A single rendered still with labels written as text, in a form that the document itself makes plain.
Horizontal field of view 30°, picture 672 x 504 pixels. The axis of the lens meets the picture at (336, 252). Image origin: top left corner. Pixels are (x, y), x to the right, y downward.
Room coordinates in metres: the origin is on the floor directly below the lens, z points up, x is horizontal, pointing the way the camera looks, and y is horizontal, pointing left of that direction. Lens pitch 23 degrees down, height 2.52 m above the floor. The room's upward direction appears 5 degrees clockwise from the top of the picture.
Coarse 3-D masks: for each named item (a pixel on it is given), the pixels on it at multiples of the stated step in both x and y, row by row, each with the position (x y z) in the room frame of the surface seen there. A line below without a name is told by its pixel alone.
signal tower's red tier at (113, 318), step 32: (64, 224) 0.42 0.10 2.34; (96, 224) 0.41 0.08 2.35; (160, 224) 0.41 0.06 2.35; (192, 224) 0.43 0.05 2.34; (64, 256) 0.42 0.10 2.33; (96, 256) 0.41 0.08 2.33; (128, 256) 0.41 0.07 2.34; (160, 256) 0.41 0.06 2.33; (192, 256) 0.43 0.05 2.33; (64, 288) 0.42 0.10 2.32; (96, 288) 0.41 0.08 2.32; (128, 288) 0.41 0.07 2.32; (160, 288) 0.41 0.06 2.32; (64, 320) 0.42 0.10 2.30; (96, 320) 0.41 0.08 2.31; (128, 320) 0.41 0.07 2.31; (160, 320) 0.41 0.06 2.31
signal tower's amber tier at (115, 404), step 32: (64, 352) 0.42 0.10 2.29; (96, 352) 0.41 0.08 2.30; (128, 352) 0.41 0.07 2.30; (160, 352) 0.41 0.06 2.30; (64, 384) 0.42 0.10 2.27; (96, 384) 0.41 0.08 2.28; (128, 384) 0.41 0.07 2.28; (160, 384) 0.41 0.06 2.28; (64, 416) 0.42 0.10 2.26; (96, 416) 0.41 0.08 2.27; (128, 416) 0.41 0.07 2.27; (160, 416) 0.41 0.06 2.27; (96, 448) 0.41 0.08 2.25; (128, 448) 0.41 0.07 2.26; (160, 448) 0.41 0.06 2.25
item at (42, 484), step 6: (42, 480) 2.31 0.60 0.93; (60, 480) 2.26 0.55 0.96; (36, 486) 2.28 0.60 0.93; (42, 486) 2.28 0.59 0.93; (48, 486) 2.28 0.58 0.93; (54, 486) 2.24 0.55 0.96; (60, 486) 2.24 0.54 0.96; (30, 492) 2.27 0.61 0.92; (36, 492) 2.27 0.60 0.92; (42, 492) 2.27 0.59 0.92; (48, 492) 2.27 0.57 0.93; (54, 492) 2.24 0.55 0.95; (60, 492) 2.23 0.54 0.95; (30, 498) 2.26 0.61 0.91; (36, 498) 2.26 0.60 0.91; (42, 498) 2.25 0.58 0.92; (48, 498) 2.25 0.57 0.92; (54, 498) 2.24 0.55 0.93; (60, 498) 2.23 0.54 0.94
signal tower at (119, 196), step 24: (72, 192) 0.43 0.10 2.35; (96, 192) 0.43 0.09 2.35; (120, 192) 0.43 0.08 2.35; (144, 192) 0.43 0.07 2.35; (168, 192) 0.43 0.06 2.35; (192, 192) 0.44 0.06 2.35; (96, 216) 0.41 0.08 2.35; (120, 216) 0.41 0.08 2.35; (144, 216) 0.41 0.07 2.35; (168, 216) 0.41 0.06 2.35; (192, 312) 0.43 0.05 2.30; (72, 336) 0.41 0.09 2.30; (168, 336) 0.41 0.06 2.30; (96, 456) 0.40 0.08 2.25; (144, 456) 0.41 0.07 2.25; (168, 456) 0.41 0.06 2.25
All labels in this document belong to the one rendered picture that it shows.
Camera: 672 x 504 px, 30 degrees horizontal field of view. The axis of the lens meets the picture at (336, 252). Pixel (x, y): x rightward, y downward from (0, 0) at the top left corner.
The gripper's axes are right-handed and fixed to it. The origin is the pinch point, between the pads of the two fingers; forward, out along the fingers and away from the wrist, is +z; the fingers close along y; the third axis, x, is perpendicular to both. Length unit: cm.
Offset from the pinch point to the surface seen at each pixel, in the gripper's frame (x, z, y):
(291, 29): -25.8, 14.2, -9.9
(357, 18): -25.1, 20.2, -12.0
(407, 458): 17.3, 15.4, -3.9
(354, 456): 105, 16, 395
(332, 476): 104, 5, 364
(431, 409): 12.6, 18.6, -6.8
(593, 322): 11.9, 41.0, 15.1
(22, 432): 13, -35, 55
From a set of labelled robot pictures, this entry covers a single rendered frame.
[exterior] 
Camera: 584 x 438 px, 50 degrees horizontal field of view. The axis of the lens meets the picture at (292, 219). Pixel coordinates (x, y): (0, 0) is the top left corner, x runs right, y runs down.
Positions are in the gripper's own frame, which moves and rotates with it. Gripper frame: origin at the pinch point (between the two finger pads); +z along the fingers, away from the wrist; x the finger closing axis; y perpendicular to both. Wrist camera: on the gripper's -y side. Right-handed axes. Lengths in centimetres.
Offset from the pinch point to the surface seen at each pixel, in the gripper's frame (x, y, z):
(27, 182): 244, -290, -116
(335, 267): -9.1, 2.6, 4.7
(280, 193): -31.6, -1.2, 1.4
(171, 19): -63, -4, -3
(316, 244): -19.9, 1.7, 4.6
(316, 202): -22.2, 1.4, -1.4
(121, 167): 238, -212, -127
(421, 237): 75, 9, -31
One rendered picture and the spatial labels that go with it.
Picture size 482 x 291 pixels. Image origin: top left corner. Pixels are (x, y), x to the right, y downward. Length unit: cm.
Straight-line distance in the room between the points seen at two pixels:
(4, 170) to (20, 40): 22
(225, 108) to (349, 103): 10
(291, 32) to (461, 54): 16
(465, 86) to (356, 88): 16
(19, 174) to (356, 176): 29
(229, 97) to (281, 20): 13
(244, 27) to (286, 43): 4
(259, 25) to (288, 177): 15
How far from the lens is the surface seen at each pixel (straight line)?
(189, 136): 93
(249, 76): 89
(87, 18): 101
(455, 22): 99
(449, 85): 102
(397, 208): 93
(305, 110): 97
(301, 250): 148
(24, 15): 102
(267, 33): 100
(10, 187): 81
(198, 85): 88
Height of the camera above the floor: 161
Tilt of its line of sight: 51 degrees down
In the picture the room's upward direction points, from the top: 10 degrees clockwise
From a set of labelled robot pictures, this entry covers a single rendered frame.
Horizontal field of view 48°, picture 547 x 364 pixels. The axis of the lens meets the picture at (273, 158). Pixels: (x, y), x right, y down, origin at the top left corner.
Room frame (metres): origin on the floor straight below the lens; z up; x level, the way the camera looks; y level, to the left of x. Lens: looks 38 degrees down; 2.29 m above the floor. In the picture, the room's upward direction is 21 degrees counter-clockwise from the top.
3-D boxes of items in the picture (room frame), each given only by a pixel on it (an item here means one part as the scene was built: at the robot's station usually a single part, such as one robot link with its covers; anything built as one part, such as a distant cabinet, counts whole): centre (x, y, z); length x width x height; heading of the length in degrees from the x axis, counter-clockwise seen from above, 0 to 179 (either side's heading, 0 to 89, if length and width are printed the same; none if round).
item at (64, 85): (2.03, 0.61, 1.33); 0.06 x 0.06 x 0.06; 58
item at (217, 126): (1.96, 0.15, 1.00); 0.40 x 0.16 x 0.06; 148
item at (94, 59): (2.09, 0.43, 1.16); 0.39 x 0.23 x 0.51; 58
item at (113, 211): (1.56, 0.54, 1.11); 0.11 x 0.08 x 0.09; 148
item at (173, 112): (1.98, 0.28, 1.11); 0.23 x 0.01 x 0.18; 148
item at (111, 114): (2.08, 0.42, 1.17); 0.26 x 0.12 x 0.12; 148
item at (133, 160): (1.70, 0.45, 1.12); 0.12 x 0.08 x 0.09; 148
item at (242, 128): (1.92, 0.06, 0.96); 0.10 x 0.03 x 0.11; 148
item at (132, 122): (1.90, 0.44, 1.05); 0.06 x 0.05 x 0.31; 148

▸ Work request
Lines holding the word "pads" are the answer; copy every one from the records above.

▸ Response box
The gripper's axes are right-handed and fixed to it. The origin is the pinch point, between the pads of the two fingers; forward, out along the fingers and away from the wrist, is +z; the fingers close along y; the third axis, x, is perpendicular to both. Length unit: cm.
Positions are in the gripper's own frame, which moves and rotates with it. Gripper frame: origin at the pinch point (between the two finger pads); +z along the fingers, away from the wrist; x the finger closing axis; y perpendicular to both. Wrist camera: on the gripper's -y side. Right-handed axes. Lengths in centimetres.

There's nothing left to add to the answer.